(Task item): Although the records include pictures, print only the rest, exactly as written.
▬▬▬▬▬▬▬▬▬▬
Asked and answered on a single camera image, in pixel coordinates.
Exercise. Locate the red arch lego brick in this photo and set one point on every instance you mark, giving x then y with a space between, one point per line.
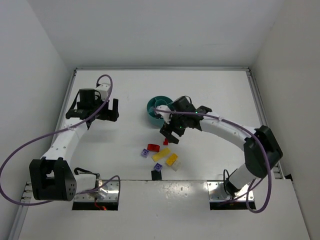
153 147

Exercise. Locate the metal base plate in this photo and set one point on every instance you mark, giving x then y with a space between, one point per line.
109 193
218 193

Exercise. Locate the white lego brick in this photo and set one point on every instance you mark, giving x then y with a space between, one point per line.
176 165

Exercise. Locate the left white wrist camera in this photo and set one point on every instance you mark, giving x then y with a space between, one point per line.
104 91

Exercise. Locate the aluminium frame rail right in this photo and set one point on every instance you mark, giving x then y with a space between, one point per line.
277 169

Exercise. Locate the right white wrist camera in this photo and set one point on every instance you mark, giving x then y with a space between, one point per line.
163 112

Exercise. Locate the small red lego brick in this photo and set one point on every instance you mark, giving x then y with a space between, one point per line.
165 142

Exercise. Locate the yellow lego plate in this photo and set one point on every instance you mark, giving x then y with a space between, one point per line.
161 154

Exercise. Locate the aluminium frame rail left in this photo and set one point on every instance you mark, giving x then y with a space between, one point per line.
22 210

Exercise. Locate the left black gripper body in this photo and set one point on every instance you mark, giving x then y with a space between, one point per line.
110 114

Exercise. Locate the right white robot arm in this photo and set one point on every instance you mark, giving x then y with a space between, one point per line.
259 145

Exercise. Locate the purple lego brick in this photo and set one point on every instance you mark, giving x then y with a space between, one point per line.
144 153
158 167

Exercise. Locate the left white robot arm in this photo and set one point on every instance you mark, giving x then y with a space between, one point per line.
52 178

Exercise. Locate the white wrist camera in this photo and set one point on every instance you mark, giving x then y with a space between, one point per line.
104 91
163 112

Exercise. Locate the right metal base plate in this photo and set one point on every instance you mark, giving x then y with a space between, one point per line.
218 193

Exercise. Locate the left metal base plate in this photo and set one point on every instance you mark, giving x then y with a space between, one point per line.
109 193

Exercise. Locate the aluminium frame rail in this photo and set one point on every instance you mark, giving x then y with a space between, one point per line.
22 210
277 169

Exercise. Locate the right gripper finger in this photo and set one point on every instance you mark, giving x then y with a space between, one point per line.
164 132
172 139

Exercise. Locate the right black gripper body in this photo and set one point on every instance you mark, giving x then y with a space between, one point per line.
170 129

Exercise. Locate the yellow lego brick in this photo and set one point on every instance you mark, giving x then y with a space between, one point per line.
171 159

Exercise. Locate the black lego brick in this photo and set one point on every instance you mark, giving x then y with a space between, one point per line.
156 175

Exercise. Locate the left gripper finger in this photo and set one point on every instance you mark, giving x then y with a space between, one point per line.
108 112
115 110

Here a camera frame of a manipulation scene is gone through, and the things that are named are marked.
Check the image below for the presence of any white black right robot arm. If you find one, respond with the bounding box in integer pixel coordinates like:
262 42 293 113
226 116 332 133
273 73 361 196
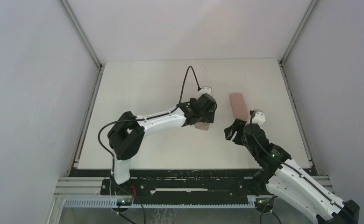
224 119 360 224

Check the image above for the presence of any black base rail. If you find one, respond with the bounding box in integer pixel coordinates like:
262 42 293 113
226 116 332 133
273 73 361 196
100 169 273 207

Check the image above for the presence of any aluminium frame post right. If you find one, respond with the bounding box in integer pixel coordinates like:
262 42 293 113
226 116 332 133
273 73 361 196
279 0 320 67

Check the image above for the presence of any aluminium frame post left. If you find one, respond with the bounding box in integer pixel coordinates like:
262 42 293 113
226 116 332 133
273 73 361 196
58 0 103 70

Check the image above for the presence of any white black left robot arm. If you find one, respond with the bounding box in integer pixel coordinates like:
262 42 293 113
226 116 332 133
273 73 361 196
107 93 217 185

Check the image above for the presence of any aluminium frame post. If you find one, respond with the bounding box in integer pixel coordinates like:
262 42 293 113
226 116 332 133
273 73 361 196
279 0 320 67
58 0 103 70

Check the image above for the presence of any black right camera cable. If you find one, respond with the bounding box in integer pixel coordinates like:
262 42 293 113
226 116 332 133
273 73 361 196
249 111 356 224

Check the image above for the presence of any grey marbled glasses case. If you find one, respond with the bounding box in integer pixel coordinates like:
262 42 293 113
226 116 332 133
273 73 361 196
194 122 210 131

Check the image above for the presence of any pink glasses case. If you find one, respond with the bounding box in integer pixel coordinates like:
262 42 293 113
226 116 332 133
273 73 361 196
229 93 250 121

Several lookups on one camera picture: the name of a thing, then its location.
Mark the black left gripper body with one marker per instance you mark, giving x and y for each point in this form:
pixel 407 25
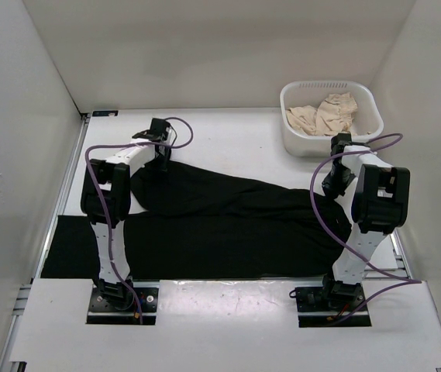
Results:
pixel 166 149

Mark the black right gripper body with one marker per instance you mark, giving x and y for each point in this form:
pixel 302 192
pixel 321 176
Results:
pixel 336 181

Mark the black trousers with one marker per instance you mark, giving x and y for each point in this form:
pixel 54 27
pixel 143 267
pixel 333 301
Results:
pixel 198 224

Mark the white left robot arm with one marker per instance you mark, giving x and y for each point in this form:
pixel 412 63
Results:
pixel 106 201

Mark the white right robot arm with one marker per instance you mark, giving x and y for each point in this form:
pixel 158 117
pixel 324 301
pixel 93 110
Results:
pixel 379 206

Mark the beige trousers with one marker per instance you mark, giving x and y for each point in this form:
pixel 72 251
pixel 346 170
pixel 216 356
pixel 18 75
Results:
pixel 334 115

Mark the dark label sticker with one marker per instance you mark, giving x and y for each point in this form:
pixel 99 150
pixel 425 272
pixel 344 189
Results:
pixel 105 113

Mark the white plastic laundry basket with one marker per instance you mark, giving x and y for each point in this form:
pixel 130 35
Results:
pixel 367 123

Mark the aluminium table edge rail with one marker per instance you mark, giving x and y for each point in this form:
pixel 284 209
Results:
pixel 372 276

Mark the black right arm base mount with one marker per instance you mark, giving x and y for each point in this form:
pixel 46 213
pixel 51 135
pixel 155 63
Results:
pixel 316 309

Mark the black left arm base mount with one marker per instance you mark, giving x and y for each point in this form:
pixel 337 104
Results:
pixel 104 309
▬▬▬▬▬▬▬▬▬▬
(Solution to the problem):
Asked and answered on a single camera image, in pixel coordinates.
Exercise. Locate the red arch lego brick in this photo and set one point on every instance you mark, giving x then y with a space between, one point per line.
153 147

Exercise. Locate the metal base plate in this photo and set one point on every instance you mark, giving x then y with a space between, one point per line.
109 193
218 193

Exercise. Locate the white lego brick in this photo and set one point on every instance you mark, giving x then y with a space between, one point per line.
176 165

Exercise. Locate the left white wrist camera in this photo and set one point on every instance you mark, giving x then y with a space between, one point per line.
104 91

Exercise. Locate the aluminium frame rail right in this photo and set one point on every instance you mark, giving x then y with a space between, one point per line.
277 169

Exercise. Locate the right white wrist camera in this photo and set one point on every instance you mark, giving x then y with a space between, one point per line.
163 112

Exercise. Locate the small red lego brick in this photo and set one point on every instance you mark, giving x then y with a space between, one point per line.
165 142

Exercise. Locate the yellow lego plate in this photo and set one point on every instance you mark, giving x then y with a space between, one point per line.
161 154

Exercise. Locate the aluminium frame rail left in this photo and set one point on every instance you mark, giving x then y with a space between, one point per line.
22 210

Exercise. Locate the left black gripper body in this photo and set one point on every instance you mark, giving x then y with a space between, one point per line.
110 114

Exercise. Locate the right white robot arm in this photo and set one point on every instance you mark, giving x then y with a space between, one point per line.
259 145

Exercise. Locate the purple lego brick in this photo and set one point on every instance you mark, giving x then y with a space between, one point per line.
144 153
158 167

Exercise. Locate the left white robot arm in this photo and set one point on every instance you mark, giving x then y with a space between, one point per line.
52 178

Exercise. Locate the white wrist camera in this photo and set one point on every instance you mark, giving x then y with a space between, one point per line.
104 91
163 112

Exercise. Locate the right metal base plate in this photo and set one point on every instance you mark, giving x then y with a space between, one point per line.
218 193

Exercise. Locate the left metal base plate in this photo and set one point on every instance you mark, giving x then y with a space between, one point per line.
109 193

Exercise. Locate the aluminium frame rail in this photo and set one point on every instance you mark, giving x then y with a space between, one point per line.
22 210
277 169

Exercise. Locate the right gripper finger in this photo and set one point on every instance you mark, giving x then y with a space between, one point per line.
164 132
172 139

Exercise. Locate the right black gripper body in this photo and set one point on every instance you mark, giving x then y with a space between, one point per line.
170 129

Exercise. Locate the yellow lego brick in this photo and set one point on every instance you mark, giving x then y with a space between, one point per line.
171 159

Exercise. Locate the black lego brick in this photo and set one point on every instance you mark, giving x then y with a space between, one point per line.
156 175

Exercise. Locate the left gripper finger in this photo and set one point on every instance you mark, giving x then y with a space between, one point per line.
108 112
115 110

Here a camera frame of a manipulation scene is gone through, and the things that are named are marked.
Check the image below for the presence of any white black right robot arm. If you find one, respond with the bounding box in integer pixel coordinates like:
262 42 293 113
226 116 332 133
273 73 361 196
224 119 360 224

Check the image above for the presence of any black base rail. If you find one, respond with the bounding box in integer pixel coordinates like:
262 42 293 113
226 116 332 133
273 73 361 196
100 169 273 207

Check the image above for the presence of any aluminium frame post right. If you find one, respond with the bounding box in integer pixel coordinates like:
262 42 293 113
226 116 332 133
273 73 361 196
279 0 320 67

Check the image above for the presence of any aluminium frame post left. If you find one, respond with the bounding box in integer pixel coordinates like:
262 42 293 113
226 116 332 133
273 73 361 196
58 0 103 70

Check the image above for the presence of any white black left robot arm. If you find one, respond with the bounding box in integer pixel coordinates like:
262 42 293 113
226 116 332 133
273 73 361 196
107 93 217 185

Check the image above for the presence of any aluminium frame post. If you find one, respond with the bounding box in integer pixel coordinates like:
262 42 293 113
226 116 332 133
273 73 361 196
279 0 320 67
58 0 103 70

Check the image above for the presence of any black right camera cable. If you find one, respond with the bounding box in integer pixel coordinates like:
262 42 293 113
226 116 332 133
273 73 361 196
249 111 356 224

Check the image above for the presence of any grey marbled glasses case. If you find one, respond with the bounding box in integer pixel coordinates like:
262 42 293 113
226 116 332 133
273 73 361 196
194 122 210 131

Check the image above for the presence of any pink glasses case. If you find one, respond with the bounding box in integer pixel coordinates like:
262 42 293 113
226 116 332 133
273 73 361 196
229 93 250 121

Several lookups on one camera picture: the name of a thing, then its location.
Mark the black left gripper body with one marker per instance you mark, giving x and y for each point in this form:
pixel 407 25
Results:
pixel 166 149

Mark the black right gripper body with one marker per instance you mark, giving x and y for each point in this form:
pixel 302 192
pixel 321 176
Results:
pixel 336 181

Mark the black trousers with one marker per instance you mark, giving x and y for each point in this form:
pixel 54 27
pixel 143 267
pixel 333 301
Results:
pixel 198 224

Mark the white left robot arm with one marker per instance you mark, giving x and y for each point in this form:
pixel 412 63
Results:
pixel 106 201

Mark the white right robot arm with one marker per instance you mark, giving x and y for each point in this form:
pixel 158 117
pixel 324 301
pixel 93 110
Results:
pixel 379 206

Mark the beige trousers with one marker per instance you mark, giving x and y for each point in this form:
pixel 72 251
pixel 346 170
pixel 216 356
pixel 18 75
Results:
pixel 334 115

Mark the dark label sticker with one marker per instance you mark, giving x and y for each point in this form:
pixel 99 150
pixel 425 272
pixel 344 189
Results:
pixel 105 113

Mark the white plastic laundry basket with one marker per instance you mark, giving x and y for each point in this form:
pixel 130 35
Results:
pixel 367 123

Mark the aluminium table edge rail with one marker per instance you mark, giving x and y for each point in this form:
pixel 284 209
Results:
pixel 372 276

Mark the black right arm base mount with one marker per instance you mark, giving x and y for each point in this form:
pixel 46 213
pixel 51 135
pixel 155 63
Results:
pixel 316 309

Mark the black left arm base mount with one marker per instance you mark, giving x and y for each point in this form:
pixel 337 104
Results:
pixel 104 309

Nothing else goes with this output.